Mr. Young’s allies have gravitated toward less conservative candidates.
Those include Ms. Sweeney and Josh Revak, a state senator and an Iraq war veteran who secured a coveted endorsement from Mr. Young’s widow, Anne.
“It was a really difficult choice, but if he believed in me and others believe in me, that I have the heart and the work ethic and the experience to do the job, then I’ll walk through fire to do it,” Mr. Revak, wearing an ivory bolo tie with the Alaska Senate seal and his Purple Heart pin, said after a recent fund-raiser at an Anchorage home.
Ms. Palin’s late entry into the race — and Mr. Trump’s near-immediate endorsement of her — has further scrambled the political picture. As a former governor and vice-presidential candidate, Ms. Palin, whose campaign did not respond to requests for an interview, easily has the strongest name recognition in the field of candidates.

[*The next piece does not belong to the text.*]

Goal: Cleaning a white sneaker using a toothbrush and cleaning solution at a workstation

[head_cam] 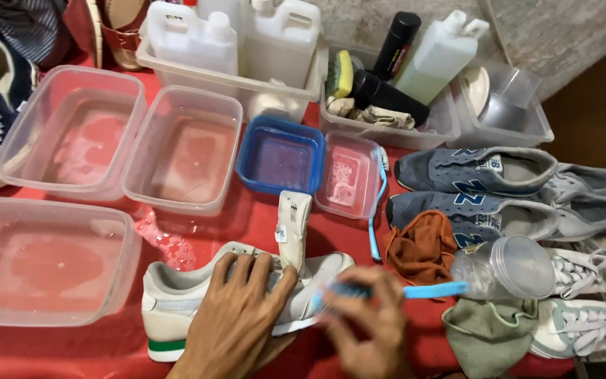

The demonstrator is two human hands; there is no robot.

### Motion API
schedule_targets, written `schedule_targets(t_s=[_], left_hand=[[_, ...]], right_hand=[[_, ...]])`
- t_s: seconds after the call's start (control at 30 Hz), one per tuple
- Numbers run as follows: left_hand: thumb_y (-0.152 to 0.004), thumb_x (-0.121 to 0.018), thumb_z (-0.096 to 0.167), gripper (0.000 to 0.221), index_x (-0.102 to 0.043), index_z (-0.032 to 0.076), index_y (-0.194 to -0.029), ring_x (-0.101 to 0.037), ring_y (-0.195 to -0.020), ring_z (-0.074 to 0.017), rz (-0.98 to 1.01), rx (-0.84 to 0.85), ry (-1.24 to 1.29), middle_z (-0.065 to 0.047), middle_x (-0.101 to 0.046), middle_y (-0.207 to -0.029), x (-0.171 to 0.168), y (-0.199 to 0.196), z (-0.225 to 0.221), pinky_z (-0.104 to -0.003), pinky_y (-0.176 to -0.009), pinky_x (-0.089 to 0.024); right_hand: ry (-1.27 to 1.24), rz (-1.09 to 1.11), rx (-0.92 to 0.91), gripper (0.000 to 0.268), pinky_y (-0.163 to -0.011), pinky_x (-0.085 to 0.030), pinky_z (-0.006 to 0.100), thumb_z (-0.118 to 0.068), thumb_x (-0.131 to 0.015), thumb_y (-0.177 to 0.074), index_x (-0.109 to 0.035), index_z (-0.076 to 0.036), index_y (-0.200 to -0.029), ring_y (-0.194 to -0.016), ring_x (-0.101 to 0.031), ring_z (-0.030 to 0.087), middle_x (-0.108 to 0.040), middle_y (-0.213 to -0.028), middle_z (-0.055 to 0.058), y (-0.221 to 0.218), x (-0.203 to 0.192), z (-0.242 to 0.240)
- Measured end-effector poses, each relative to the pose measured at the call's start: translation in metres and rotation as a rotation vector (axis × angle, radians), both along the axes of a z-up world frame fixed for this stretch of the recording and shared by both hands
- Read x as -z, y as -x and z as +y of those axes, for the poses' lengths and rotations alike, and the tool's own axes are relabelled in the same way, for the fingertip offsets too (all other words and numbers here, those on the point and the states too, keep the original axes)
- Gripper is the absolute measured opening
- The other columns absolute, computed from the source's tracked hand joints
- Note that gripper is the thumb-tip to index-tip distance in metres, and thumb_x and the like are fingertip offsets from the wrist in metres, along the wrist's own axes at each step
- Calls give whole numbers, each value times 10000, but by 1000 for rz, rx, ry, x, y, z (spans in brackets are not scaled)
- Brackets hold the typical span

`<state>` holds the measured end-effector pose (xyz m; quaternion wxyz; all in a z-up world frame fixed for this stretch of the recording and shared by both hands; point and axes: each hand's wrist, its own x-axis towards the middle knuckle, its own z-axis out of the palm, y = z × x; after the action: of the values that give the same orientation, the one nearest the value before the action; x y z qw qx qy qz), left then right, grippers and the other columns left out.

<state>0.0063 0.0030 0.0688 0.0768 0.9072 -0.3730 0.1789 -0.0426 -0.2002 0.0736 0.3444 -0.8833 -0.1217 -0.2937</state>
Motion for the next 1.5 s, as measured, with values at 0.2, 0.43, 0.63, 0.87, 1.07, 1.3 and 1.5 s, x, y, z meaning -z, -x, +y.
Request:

But she has also become a frequent target for candidates in both parties, as her rivals seek to weaponize her visibility in national headlines, stoke the lingering discontent in the state about her abrupt decision to leave the governor’s mansion in 2009 and woo the thousands of voters who have moved to Alaska since.
At a recent event at an airplane hangar in Juneau, Mr. Begich jumped at the opportunity to poke fun at Ms. Palin.
“I take it you’re not going to be on the ‘The Masked Singer,’” one woman remarked to him, as the dozens of people gathered chuckled.
“I don’t have a pink bear costume,” Mr. Begich replied, referring to Ms. Palin’s 2020 appearance on the reality show.
Most observers here believe that Mr. Young’s seat is likely to remain in Republican hands given the state’s conservative slant, but the new ranked-choice system, which tends to advantage candidates in the center, could upend the conventional wisdom.
It could, for instance, help Al Gross, an independent who unsuccessfully challenged Senator Dan Sullivan, a Republican, in 2020. Mr. Gross gained both national attention and some local derision with a viral campaign ad that dubbed him “Alaska’s own bear doctor.”
“Certainly this campaign is not about bears, and it is about Alaska,” Mr. Gross, a former orthopedic surgeon, said in an interview.
Unlike in 2020, when the Senate Democratic campaign arm endorsed him, he vowed to rebuff financial support from any major political party and said he planned to join the Problem Solvers Caucus, a bipartisan group, should he win.
The Alaska Democratic Party has taken aim at him, calling Mr. Gross a “proven loser.”
Republicans have also unleashed a torrent of Christmas-themed attacks against Mr. Claus, a sign that there is at least some concern that the combination of his name recognition and his professed “affinity for Bernie Sanders” could help him prevail in a ranked-choice election. (Mr. Claus, who changed his name nearly two decades ago, often wears red robes of the monk’s order of which he is a member and plans to join the Congressional Cannabis Caucus if elected.)
“Whoever winds up in this special for that term, for the remainder of Don Young’s term, should be concentrating on representing all Alaskans then and there, not running for additional time in office and not spending time raising money or campaigning,” Mr. Claus said, adding that he was seeking only to finish Mr. Young’s term this year.
Citing concerns about the pandemic, Mr. Claus said he was limiting his in-person campaigning and soliciting electoral support virtually from his perch as a North Pole councilman.
But, he added, “I’m taking it seriously.”